Figure 3. Asthmatic bronchial smooth muscle cell co-culture increases CCL5 expression in epithelial cells after rhinovirus infection. (A) CCL2, (B) CCL5, (C) CCL17, (D) CXCL1, (E) CXCL2, (F) CXCL5, (G) CXCL6, (H) CXCL9 proteins were quantified in co-culture supernatants by multiplex ELISA. Data are presented as mean ± SEM values (n = 8–11 per group, one-way ANOVA, Newman-Keuls multiple comparisons test, *P < 0.05; **P < 0.01).
Enhanced Monocyte Migration Was CCL5-Dependent
To finally assess the role of CCL5 on monocyte migration, we performed additional migration experiments.
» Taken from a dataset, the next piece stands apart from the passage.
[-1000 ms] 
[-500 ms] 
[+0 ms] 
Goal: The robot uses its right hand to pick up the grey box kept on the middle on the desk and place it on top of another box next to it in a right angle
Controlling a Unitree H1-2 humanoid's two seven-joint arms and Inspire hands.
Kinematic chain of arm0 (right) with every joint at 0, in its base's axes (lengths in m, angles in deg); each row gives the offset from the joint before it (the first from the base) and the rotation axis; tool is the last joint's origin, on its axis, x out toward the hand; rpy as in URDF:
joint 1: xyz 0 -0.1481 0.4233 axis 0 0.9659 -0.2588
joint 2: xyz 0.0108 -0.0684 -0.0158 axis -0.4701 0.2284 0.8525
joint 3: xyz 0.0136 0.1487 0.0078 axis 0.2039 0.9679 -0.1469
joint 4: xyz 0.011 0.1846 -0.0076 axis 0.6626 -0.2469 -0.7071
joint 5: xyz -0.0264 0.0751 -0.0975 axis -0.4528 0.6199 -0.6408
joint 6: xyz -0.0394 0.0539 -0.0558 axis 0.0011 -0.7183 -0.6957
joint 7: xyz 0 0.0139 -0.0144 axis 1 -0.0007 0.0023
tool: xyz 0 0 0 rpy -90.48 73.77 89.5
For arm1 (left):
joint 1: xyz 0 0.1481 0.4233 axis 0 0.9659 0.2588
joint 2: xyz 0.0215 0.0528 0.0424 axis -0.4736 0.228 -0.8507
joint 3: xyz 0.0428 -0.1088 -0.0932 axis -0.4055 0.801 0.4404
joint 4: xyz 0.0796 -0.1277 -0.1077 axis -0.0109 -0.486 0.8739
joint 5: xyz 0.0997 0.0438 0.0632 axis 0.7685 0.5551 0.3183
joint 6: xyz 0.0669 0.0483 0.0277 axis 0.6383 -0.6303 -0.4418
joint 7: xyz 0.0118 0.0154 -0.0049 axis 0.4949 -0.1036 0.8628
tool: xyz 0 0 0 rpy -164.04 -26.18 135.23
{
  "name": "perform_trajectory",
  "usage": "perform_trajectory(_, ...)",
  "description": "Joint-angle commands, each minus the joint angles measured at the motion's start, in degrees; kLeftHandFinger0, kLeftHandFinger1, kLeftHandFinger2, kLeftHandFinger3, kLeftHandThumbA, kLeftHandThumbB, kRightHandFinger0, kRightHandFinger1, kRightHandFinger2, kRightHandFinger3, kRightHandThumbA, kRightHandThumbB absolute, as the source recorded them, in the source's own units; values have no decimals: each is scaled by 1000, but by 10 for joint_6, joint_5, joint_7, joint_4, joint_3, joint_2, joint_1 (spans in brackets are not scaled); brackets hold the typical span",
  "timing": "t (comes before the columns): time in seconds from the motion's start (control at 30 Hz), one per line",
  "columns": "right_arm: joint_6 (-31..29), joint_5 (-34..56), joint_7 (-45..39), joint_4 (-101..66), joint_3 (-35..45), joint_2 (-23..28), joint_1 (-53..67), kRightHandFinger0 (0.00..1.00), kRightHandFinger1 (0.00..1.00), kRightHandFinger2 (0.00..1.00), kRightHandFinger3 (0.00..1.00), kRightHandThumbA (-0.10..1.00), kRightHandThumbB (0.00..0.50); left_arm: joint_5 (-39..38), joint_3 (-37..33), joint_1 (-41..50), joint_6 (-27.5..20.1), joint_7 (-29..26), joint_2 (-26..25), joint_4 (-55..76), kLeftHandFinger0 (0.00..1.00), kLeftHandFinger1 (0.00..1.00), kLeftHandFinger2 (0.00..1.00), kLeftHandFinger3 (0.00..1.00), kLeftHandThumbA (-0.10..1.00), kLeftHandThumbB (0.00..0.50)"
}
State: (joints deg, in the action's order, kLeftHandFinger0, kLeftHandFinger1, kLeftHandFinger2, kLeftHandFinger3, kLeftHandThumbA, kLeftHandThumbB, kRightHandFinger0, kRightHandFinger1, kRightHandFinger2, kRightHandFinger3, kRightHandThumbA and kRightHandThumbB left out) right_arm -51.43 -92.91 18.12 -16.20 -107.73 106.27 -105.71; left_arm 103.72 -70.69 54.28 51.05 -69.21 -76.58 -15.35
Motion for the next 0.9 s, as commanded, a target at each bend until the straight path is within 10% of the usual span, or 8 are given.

First, adding recombinant CCL5 to non-infected-BE cell medium increased monocyte migration, which was abolished using an anti-CCL5 neutralizing antibody (Figure 4A). Second, anti-CCL5 neutralizing antibody did not decrease monocyte migration in HRV-infected-BE co-cultured with control BSM cells (Figure 4B), whereas it abolished the increased monocyte migration in HRV-infected-BE co-cultured with asthmatic BSM cells (Figure 4C).
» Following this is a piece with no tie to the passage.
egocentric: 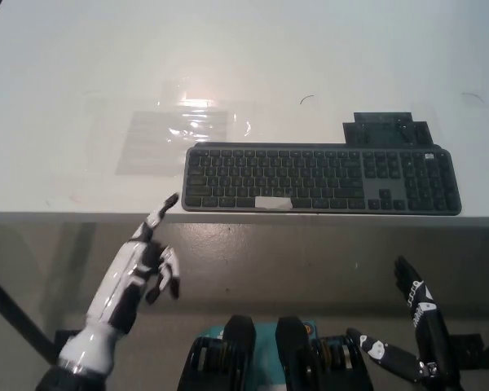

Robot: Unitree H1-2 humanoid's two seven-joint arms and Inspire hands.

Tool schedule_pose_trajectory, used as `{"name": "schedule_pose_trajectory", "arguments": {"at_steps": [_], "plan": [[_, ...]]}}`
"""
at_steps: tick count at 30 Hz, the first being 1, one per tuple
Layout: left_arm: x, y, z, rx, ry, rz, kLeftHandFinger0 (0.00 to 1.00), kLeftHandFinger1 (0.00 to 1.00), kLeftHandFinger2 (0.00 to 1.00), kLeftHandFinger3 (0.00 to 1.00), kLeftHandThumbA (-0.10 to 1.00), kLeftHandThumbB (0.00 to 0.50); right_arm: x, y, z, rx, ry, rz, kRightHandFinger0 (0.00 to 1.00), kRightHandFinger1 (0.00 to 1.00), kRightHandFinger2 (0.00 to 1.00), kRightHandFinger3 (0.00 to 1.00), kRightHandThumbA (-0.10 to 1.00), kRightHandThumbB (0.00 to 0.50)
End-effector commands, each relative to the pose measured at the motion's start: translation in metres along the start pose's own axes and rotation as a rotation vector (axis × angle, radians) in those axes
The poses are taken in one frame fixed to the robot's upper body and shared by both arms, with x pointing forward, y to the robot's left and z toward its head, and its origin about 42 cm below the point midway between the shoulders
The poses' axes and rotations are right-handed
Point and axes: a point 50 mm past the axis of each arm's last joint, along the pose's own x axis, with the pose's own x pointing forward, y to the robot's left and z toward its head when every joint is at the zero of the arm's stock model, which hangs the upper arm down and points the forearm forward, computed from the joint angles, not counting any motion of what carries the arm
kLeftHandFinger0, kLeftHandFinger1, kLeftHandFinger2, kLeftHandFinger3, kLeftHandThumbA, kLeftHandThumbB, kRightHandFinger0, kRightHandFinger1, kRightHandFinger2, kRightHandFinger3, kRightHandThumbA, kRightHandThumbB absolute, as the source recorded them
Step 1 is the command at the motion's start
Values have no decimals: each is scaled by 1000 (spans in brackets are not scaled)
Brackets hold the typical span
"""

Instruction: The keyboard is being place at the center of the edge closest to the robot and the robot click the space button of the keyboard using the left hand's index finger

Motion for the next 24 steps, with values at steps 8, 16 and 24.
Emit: {"name": "schedule_pose_trajectory", "arguments": {"at_steps": [8, 16, 24], "plan": [[62, -6, 12, 500, -12, -189, 0, 31, 265, 1000, 1000, 412, 12, 1, 13, -12, -98, 0, 1000, 1000, 1000, 1000, 1000, 243], [90, -9, 15, 626, 52, -288, 10, 128, 357, 1000, 1000, 318, 15, 2, 14, -17, -101, 10, 1000, 1000, 1000, 1000, 1000, 236], [102, -14, 3, 657, 135, -352, 0, 237, 414, 1000, 1000, 274, 20, 3, 17, -20, -103, 22, 1000, 1000, 1000, 1000, 1000, 241]]}}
Figure 4. Increase rhinovirus-mediated monocyte migration induced by asthmatic bronchial smooth muscle is CCL5 dependent. Monocyte migration was assessed in response to recombinant CCL5 (CCL5 Rec) (A) as a positive control, or to supernatants of reconstituted bronchial epithelial cells in air liquid interface co-cultured with bronchial smooth muscle cells from (B) control (n = 6–9 per group) or (C) asthmatic patients (n = 6–8 per group). The effect of CCL5 on rhinovirus-induced monocyte migration was evaluated by addition of blocking antibody (Anti-CCL5 Ab). Data are presented as mean ± SEM values of three independent experiments (Wilcoxon test, #P < 0.05; ##P < 0.01 and ordinary one way anova, Bonferroni's multiple comparisons test, *P < 0.05 compare the mean of HRV+ alone with the mean of every other columns).
Discussion
Taken together, these results showed that the BSM from asthmatic patients increased the effects of HRV infection of the BE in terms of both pro-inflammatory response and monocyte migration in a CCL5-dependent manner.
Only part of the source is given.